(AIM OF THE TASK):
Every line containing the word "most" is to be copied from the data below.

(Data records):
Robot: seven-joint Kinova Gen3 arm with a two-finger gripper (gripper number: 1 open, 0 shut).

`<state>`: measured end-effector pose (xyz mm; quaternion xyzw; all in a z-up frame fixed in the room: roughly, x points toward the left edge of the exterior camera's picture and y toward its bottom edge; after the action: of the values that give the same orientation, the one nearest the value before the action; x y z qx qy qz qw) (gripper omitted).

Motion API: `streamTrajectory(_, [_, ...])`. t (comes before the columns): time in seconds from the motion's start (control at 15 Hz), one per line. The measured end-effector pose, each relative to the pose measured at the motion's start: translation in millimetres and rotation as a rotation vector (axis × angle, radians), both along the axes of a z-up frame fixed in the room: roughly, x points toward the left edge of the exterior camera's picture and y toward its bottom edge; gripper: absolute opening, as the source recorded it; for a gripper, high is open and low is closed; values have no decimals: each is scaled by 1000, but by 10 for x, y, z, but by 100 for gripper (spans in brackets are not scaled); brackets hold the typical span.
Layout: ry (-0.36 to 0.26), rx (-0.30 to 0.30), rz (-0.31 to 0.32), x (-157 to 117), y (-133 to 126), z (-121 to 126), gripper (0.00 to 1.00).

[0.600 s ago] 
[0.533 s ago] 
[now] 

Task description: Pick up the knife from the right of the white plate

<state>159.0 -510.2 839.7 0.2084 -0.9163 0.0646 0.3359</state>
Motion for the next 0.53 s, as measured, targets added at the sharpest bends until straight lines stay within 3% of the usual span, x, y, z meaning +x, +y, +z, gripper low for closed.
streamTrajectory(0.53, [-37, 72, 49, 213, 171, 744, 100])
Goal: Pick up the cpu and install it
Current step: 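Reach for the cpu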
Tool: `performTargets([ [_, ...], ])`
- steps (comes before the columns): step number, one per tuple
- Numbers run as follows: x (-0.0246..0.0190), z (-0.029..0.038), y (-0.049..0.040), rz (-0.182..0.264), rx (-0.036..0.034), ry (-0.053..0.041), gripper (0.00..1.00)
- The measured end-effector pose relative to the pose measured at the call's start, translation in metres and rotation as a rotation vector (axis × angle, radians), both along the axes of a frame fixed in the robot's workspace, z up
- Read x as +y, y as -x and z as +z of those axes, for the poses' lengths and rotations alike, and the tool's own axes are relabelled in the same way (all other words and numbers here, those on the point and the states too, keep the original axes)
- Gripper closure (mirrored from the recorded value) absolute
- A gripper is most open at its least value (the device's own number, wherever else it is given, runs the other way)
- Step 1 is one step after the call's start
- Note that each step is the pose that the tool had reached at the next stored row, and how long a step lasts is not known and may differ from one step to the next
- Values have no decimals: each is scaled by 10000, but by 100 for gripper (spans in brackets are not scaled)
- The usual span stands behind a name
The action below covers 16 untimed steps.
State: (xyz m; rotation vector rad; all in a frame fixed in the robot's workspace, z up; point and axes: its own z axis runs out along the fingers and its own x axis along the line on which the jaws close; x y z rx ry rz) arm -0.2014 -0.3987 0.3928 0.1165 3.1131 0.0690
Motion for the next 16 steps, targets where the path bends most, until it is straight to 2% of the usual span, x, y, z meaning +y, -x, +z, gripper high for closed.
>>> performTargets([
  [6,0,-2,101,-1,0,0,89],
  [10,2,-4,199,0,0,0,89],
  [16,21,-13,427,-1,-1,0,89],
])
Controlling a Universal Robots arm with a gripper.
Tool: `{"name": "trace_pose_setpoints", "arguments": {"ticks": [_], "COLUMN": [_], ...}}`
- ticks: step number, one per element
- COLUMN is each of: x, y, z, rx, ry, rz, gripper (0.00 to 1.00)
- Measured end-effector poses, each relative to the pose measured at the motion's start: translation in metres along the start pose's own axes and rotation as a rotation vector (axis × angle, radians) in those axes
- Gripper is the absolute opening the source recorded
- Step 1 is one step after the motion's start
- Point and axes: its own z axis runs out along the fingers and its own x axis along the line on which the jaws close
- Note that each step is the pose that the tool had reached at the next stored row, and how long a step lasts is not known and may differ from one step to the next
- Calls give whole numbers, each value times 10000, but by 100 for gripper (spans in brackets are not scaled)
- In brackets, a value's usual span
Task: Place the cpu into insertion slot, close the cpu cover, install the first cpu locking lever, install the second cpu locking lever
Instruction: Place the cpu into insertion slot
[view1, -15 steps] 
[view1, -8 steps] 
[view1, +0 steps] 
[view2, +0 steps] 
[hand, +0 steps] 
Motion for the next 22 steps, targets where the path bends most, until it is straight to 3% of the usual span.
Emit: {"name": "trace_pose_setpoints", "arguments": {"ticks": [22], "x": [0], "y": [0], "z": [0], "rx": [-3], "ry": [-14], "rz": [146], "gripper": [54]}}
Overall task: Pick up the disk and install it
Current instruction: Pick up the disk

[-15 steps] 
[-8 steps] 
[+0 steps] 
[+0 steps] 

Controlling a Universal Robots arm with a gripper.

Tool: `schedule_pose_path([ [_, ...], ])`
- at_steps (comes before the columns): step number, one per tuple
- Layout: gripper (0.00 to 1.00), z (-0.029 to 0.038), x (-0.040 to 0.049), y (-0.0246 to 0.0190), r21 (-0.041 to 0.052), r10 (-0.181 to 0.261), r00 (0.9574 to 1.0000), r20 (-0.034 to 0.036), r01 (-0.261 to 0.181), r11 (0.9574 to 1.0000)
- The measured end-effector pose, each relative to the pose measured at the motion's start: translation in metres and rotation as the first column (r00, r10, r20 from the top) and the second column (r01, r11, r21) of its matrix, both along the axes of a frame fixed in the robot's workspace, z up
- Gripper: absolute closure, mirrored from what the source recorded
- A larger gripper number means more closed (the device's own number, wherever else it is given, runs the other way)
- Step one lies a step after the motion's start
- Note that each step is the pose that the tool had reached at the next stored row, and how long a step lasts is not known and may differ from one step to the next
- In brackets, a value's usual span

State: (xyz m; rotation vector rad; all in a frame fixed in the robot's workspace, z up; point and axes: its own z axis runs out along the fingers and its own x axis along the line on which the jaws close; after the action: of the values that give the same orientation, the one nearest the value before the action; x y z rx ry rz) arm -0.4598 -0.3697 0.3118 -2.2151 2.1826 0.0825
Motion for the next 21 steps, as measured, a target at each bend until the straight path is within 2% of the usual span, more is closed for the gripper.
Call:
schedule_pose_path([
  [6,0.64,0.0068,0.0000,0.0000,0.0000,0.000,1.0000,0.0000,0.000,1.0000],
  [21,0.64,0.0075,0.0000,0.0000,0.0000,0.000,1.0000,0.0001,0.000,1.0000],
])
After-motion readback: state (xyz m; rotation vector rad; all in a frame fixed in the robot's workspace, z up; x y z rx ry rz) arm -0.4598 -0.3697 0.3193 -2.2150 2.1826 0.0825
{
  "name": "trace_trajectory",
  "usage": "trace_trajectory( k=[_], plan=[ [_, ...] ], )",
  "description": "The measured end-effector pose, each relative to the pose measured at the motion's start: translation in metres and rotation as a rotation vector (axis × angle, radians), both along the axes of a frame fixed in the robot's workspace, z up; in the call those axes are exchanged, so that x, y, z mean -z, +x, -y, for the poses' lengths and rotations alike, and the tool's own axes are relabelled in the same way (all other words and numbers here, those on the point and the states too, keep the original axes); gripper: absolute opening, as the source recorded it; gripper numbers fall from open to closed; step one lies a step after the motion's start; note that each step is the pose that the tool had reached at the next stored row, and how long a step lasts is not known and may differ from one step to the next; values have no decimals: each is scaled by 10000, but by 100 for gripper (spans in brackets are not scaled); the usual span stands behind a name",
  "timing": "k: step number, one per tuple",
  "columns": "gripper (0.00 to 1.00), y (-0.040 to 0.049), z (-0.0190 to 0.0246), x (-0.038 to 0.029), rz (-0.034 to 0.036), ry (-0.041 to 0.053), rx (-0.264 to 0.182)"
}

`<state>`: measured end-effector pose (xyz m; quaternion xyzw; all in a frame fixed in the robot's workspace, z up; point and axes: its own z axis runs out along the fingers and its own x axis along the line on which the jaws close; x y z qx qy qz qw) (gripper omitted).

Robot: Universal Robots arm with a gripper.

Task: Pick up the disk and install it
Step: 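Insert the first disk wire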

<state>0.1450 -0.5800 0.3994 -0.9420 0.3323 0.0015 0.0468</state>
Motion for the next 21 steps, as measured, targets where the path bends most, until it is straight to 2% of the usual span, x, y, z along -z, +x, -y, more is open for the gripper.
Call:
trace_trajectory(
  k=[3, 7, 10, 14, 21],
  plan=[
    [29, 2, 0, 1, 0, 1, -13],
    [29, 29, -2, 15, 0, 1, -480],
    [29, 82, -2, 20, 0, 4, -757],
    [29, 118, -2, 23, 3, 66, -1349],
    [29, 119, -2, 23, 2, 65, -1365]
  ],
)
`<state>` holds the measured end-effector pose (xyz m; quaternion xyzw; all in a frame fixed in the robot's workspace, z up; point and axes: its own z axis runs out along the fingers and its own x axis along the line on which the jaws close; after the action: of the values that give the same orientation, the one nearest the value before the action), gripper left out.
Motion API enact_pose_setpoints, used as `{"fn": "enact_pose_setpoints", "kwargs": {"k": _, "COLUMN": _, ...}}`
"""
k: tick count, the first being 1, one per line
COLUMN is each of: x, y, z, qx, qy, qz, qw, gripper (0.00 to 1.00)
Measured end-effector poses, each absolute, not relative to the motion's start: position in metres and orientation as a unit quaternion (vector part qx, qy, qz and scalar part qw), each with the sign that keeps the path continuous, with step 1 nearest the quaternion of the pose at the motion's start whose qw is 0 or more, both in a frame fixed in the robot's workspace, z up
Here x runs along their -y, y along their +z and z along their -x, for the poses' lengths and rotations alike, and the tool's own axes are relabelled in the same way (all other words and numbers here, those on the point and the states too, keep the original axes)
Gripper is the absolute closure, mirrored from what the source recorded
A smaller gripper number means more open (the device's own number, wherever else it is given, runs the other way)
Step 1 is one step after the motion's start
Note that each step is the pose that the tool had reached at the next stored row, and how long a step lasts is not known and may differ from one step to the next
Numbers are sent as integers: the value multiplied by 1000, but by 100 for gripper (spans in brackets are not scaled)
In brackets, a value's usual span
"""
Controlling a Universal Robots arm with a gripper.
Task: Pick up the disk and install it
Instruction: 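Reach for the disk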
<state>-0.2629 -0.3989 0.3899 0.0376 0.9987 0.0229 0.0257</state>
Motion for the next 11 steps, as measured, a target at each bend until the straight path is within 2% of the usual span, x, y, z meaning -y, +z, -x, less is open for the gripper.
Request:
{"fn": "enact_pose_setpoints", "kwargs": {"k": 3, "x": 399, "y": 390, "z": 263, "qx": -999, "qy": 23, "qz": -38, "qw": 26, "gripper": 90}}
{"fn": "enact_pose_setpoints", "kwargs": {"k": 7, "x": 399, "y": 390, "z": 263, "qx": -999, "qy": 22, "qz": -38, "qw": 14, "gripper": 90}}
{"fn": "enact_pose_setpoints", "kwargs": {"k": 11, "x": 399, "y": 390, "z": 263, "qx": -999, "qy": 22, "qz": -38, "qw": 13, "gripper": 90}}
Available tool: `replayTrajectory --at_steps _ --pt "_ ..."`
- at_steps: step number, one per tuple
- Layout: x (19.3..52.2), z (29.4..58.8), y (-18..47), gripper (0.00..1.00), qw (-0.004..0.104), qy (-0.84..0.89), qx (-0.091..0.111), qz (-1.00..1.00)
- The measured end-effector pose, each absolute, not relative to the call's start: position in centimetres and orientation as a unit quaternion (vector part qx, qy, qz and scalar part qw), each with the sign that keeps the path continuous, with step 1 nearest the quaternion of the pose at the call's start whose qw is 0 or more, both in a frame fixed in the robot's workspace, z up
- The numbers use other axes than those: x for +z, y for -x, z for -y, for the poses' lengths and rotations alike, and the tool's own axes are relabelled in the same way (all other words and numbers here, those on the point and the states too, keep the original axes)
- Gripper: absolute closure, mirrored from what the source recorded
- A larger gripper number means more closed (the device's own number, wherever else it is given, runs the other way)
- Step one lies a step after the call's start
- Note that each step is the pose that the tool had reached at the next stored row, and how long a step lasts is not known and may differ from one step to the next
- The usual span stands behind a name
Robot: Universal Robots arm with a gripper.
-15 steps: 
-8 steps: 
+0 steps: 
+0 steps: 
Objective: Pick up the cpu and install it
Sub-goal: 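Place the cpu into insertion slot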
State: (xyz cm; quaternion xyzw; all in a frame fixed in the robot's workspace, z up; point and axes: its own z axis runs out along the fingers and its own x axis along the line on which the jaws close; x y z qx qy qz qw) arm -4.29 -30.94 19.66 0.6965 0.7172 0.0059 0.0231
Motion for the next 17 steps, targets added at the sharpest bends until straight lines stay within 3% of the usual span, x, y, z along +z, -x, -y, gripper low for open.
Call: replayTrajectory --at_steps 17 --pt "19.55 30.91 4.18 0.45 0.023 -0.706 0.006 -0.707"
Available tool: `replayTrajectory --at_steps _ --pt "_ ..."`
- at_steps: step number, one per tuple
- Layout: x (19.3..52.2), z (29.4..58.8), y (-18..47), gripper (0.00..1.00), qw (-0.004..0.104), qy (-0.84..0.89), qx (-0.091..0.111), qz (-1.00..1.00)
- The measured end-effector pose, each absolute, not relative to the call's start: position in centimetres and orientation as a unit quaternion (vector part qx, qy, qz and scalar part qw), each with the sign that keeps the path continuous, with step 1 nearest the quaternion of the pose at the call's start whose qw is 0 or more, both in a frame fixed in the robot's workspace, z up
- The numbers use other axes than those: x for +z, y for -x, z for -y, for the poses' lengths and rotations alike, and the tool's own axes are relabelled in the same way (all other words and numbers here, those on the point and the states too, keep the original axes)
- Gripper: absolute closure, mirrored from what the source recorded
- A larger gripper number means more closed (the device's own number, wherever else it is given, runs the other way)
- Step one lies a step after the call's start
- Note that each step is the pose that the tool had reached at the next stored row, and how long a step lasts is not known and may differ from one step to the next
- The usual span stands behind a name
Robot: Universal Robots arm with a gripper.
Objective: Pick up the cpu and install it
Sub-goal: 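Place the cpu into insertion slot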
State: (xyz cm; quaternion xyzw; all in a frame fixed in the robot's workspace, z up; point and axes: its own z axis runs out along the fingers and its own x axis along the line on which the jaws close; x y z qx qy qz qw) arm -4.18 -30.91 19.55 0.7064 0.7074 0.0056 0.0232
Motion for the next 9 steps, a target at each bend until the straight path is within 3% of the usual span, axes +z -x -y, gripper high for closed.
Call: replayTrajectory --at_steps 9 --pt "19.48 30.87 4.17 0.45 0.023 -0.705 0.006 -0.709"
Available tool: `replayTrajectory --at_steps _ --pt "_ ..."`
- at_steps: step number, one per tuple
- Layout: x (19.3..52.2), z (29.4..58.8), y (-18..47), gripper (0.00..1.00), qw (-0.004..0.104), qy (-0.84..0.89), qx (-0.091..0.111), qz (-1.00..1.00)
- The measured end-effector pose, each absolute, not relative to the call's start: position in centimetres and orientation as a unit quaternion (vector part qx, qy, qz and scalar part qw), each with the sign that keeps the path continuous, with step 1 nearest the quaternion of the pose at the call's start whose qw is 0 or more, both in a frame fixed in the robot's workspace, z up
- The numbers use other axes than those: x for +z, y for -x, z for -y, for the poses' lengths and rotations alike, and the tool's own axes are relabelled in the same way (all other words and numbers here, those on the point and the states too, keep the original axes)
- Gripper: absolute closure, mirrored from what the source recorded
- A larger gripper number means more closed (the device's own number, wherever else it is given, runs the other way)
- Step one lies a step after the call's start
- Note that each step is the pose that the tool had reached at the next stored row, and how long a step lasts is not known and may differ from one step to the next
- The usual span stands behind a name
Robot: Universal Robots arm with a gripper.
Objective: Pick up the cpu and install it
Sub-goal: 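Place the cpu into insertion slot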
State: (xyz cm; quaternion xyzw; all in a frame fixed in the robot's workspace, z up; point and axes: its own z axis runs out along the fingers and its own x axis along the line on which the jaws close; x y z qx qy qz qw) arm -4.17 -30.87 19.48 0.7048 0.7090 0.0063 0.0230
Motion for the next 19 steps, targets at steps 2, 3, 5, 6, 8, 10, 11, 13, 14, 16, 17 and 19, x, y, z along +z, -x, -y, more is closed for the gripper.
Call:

(EXERCISE RESULT):
- A gripper is most open at its least value (the device's own number, wherever else it is given, runs the other way)
Motion for the next 16 steps, targets where the path bends most, until it is straight to 2% of the usual span, x, y, z meaning +y, -x, +z, gripper high for closed.
Motion for the next 22 steps, targets where the path bends most, until it is straight to 3% of the usual span.
Motion for the next 21 steps, as measured, targets where the path bends most, until it is straight to 2% of the usual span, x, y, z along -z, +x, -y, more is open for the gripper.

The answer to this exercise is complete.